I mentioned expectations. For many (probably most) readers this means when is the next book out? That depends on my time, and I have to squeeze in writing between work, family and other things I want to do. If I'd sold ten or twenty times as many copies I could live off my writing and just spend my time writing. But I haven't so I'm in the middle ground where eveyone wants the next book and I don't have time to write it as fast as they'd like. Without those readers the books would never have sold and I wouldn't be where I am, so there is a sense that I owe them another book. It's probably also my pride and ego at work, wanting to prove that a dyslexic author can come up with another book at least as good as the last.

There are quite a lot of readers who want to see more of certain things in the stories. That's fine, it shows a curiosity and an engagement with the books and characters. Some complain when you don't do so, but the more worrying ones are those who come up with suggestions as to how I might write the text, That's usually because they want to see more sex between certain characters (I suspect self-insert wishes) and there are times when I wonder why my e-mail inbox doesn't self-combust.
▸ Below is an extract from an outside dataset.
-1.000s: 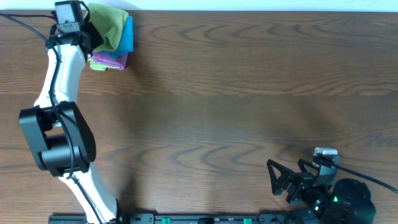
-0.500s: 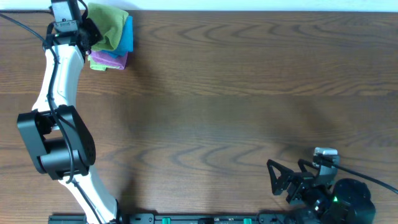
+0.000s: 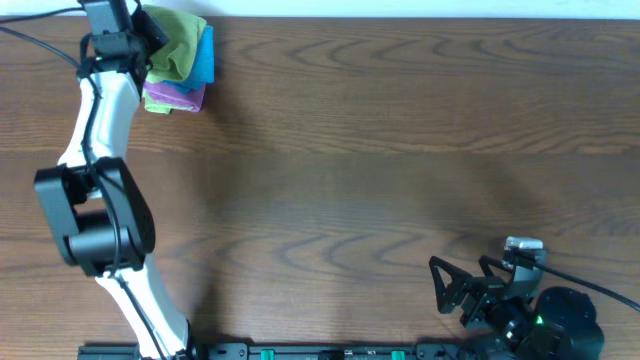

Terry Pratchett once mentioned those readers who like Death and hope for something like that when they get there. I know what he meant, I get a few letters and e-mails like that too and they're hard to deal with. I do get a sense of satisfaction from them, not because I want to provoke that sort of reaction but because it shows that some of the themes in the stories resonate with readers and that I (in terms of my ability as an author) can write a real novel. But sometimes they trigger my PTSD and at the point I just have to lie down.

Don't get me wrong in any of this. I still love writing and I still can't stop writing. And if my publisher likes what I write then the books will continue to come out. But I wish I'd known what I was getting myself into when I started. Maybe I'd have been better prepared.

I'd say to the rest of you that you should think very carefully about what you're aiming to achieve with your writing. If you dream of being a best selling author, be careful what you wish for.